A first measurement of value comes from the actual cost of education. UVU, like many universities, is working hard to make higher education affordable. UVU is performing well, with tuition priced 40% lower than the national average. Even then, most students don’t pay the already low sticker price. In fact, 47% of our students receive financial aid, which covers a whopping 90% of tuition and fees and does not need to be repaid! Another 30% are high school concurrent enrollment students whose tuition is just $5 per credit hour. UVU’s affordability makes it the top choice for Utah County residents, with 73% of students choosing UVU over other public colleges and universities in the state.  

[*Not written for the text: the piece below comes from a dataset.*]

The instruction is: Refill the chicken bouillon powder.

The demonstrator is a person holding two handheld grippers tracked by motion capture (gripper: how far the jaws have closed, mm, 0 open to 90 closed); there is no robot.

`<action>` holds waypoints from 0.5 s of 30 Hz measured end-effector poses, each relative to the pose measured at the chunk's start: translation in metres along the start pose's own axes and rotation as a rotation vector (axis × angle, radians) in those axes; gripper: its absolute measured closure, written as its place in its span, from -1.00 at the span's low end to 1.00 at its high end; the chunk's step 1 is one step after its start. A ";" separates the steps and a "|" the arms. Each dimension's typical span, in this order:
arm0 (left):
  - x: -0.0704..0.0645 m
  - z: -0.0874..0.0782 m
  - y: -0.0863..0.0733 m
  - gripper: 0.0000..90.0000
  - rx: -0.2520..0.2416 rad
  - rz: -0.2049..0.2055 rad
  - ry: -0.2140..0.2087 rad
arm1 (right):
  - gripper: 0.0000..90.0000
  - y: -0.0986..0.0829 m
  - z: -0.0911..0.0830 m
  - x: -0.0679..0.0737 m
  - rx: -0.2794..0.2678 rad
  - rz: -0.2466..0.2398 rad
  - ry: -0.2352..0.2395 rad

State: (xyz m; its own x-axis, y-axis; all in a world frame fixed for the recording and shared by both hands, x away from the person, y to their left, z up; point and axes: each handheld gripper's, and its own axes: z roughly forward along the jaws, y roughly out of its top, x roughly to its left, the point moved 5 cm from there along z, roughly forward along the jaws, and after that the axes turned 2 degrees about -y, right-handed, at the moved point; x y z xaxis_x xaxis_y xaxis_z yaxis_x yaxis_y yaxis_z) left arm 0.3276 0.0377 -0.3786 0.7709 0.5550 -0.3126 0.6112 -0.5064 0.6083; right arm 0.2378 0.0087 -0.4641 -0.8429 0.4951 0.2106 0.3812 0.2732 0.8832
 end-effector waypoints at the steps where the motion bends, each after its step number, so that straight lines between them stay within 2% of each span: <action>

A second measurement of value comes from economic returns, including the jobs students land upon graduation. Between 2017 and 2021, UVU saw a 72.5% increase in graduates securing awards for four- and five-star jobs (a state designation for high-demand and high-wage positions.) Other measures of return on investment include earnings, lower poverty rates, lower use of social safety net programs, higher employment rates and the ratio of earnings to college costs. I am proud to say that UVU does well in all those categories and has been recognized as a top performer nationally.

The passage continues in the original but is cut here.